Steps and functions for RNAseq DE analysis in edgeR and analogues in Python.
| Step | R package/function | Python analogue |
|---|---|---|
| Read the data from file | read.csv(), read.table() | Read_csv (pandas) |
| Visualize data | hist(), boxplot() | plt.hist(), plt.boxplot() (Matplotlib) |
| Convert to special data format | DGElist() | Not used |
| Calculate normalizing factors (normalize and log-transform) | calcNormFactors() | not directly available, the procedure described for deseq2 can be written as custom code |
| Estimate dispersion | Many kinds of estimateDispersion() | Not available |
| Calculate significance | exactTest() | Not available in this context |
| Generate differential expression table | topTable() (Limma) | Missing, but can be written as custom script |
| Extra visualisations | Volcanoplot (Limma), PCA (multiple packages) | Basic plots in Matplotlib, plt.scatter(), PCA, MDS, in SciKit-learn |
Note: deseq2 protocol makes steps from normalization to differential expression table in one function.
Steps and functions for SC-RNAseq DE analysis in Scater, Scanpy and regular Python.

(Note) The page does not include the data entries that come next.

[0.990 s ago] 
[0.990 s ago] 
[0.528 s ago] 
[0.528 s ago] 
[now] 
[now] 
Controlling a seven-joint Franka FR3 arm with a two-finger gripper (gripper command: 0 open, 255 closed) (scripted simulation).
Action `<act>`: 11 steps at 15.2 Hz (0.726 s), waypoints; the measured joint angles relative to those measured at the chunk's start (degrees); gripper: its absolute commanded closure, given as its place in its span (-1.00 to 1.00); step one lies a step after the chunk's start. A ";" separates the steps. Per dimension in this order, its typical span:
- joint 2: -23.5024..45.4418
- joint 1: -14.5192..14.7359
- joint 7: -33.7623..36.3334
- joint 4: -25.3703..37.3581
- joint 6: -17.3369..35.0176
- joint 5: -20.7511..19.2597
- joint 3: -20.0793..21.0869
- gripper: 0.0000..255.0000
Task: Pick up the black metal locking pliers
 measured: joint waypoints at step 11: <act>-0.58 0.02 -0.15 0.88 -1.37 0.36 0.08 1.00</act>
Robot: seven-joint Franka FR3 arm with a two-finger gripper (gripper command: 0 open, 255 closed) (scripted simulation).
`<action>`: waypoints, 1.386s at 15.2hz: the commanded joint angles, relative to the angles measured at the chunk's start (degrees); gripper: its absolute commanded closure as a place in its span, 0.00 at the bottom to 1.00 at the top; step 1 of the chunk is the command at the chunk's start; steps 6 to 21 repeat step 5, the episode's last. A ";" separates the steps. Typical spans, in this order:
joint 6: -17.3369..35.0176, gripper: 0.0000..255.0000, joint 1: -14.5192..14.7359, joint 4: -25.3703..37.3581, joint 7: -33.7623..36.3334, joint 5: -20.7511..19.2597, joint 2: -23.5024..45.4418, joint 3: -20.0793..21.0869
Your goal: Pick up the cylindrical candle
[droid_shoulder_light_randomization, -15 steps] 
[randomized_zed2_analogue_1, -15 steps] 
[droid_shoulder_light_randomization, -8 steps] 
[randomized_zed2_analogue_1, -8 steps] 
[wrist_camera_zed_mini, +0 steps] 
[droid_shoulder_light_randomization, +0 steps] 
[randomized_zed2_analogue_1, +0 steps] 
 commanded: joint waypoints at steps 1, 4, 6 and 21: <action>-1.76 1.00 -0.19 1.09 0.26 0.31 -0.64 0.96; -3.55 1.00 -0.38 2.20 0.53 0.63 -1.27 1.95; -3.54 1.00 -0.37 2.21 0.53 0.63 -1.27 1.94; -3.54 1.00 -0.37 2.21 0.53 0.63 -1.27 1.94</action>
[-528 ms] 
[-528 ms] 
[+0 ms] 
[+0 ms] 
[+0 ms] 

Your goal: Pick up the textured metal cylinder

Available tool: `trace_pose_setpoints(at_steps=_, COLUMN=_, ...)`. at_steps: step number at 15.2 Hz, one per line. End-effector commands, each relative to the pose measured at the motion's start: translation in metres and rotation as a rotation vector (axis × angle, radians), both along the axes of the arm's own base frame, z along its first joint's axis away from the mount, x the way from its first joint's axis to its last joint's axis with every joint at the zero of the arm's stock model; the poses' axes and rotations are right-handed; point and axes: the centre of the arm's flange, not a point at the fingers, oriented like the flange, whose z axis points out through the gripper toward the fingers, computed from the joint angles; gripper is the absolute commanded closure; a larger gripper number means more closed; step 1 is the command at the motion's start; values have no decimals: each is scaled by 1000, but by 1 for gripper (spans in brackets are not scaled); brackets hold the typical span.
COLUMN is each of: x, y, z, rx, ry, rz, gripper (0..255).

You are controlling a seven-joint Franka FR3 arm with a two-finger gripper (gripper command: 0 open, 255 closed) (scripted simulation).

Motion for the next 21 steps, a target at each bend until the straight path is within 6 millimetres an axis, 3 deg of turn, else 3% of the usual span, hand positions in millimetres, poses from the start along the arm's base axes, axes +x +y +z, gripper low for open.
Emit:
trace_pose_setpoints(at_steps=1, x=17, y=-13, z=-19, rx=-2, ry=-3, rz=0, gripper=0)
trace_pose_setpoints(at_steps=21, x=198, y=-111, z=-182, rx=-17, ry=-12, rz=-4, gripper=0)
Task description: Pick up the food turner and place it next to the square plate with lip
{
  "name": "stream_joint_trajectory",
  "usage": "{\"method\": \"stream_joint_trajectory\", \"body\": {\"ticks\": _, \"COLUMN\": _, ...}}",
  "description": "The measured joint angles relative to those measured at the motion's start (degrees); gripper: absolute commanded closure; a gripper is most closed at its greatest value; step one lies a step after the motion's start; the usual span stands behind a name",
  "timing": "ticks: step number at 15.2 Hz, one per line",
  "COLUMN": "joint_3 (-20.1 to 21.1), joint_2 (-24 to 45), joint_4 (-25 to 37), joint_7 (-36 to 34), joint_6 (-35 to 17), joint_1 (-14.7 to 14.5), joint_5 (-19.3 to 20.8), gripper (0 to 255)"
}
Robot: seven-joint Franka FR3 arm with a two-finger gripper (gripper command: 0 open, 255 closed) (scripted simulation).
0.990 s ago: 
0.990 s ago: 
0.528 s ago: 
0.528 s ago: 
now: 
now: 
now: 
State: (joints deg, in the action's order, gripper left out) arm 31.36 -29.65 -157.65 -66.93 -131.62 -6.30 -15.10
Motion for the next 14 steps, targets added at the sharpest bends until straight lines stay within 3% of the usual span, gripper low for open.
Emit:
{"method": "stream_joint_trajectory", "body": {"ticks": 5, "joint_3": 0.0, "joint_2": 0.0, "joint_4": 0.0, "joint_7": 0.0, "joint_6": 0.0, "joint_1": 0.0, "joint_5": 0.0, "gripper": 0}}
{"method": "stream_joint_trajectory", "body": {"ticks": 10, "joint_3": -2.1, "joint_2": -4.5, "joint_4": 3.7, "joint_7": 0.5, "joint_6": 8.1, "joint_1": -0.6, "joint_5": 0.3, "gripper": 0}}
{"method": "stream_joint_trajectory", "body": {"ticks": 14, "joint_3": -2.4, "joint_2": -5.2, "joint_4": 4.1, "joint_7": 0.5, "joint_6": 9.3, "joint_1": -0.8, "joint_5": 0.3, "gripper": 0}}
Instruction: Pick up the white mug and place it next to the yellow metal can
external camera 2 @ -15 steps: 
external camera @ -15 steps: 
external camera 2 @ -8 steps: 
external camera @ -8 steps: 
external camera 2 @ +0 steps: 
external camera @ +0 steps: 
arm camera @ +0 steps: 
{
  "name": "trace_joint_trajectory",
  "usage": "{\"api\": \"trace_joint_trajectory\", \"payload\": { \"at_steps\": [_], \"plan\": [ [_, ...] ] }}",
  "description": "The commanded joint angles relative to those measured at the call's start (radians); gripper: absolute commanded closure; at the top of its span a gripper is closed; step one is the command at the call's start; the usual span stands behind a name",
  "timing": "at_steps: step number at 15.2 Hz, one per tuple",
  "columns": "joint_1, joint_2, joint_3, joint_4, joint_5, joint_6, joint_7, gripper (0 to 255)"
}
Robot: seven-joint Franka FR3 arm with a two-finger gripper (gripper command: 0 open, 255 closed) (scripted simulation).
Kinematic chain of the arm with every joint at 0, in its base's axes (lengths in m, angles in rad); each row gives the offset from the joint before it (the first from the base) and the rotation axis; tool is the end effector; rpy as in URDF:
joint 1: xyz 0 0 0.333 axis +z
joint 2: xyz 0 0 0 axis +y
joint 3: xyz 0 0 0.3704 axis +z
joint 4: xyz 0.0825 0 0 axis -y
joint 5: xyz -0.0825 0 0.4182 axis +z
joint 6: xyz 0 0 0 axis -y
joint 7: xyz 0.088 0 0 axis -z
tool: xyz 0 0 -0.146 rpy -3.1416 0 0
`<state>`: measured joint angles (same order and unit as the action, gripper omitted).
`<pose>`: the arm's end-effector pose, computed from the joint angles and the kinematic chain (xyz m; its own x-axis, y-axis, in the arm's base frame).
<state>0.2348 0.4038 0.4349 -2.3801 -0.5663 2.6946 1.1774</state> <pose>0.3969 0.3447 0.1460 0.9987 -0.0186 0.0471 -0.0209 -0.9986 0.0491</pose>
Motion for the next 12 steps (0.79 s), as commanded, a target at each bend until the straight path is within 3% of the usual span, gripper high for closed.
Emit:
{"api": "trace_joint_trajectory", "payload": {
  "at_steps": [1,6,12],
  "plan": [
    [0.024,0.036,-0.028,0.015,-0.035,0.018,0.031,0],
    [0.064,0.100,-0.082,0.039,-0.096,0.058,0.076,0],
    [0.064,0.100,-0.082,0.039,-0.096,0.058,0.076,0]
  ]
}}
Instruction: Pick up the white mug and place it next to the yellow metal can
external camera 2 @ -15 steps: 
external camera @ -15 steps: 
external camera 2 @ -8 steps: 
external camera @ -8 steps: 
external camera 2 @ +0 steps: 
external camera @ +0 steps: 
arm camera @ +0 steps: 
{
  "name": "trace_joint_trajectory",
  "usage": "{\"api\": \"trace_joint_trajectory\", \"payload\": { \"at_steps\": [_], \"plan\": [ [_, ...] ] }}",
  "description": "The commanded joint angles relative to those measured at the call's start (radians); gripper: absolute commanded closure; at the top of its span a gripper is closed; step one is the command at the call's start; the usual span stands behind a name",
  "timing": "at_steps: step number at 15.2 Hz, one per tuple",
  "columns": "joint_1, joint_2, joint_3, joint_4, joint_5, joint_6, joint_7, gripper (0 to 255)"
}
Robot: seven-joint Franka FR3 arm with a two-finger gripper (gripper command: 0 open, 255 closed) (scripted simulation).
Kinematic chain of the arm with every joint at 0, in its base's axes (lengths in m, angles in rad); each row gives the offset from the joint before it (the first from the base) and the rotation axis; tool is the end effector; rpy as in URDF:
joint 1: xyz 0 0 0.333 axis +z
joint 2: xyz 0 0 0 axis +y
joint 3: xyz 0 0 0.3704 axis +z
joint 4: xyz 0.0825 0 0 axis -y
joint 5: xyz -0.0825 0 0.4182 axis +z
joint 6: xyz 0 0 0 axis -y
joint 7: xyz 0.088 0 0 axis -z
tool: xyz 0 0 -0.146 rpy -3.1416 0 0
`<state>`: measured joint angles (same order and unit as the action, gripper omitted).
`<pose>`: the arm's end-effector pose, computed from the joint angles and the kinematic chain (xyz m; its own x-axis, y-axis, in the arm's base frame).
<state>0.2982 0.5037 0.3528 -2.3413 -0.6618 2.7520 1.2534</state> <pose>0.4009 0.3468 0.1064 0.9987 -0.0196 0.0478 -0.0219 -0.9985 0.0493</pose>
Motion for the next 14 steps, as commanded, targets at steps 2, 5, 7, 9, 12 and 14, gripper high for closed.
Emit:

| Step | Seurat | Scanpy | Python |
|---|---|---|---|
| Read the data from file | read.csv()
| scanpy.read_csv | pandas.read_csv () |
| Convert to special data format | CreateSeuratObject() | Already converted as AnnData | Keep as pd. DataFrame |
| Filter off outliers | Regular R functions | FilterCells(), FilterGenes() | Use general pandas functions for subsetting by threshold values |
| Normalize and log-transform | NormalizeData() | normalize_total() | normalize from Sklearn or self-made script |
| Remove invariant genes | FindVariableFeatures() | highly_variable_genes() | Use pandas DataFrame filter by
|
| Scale gene expressions to 0-1 interval | ScaleData() | scale() | Normalize() in Sklearn |
| Run PCA, estimate significant components | RunPCA(), JackStraw() | pca() | Sklearn PCA() |
| Find or use predefined clusters | FindNeighbors(), FindClusters() | Import leiden, other options possible | Different options in Sklearn.cluster |
| Run tSNE, visualize clusters | RunTSNE(), TSNEplot() | Prefers UMAP (as imported package) | tSNE and other options in sklearn.manifold |
| Perform differential expression check | FindMarkers(), FindAllMarkers() | Build in options for Wilcoxon, t-test, logistic regression | t-test, oneway ANOVA, Wilcoxon, Kruskal-Wallis etc. in scipy.stats, RandomForest, ADAboost in sklearn |
read.csv() in Seurat used for regular table read. Read10X() is for reading matrix data format.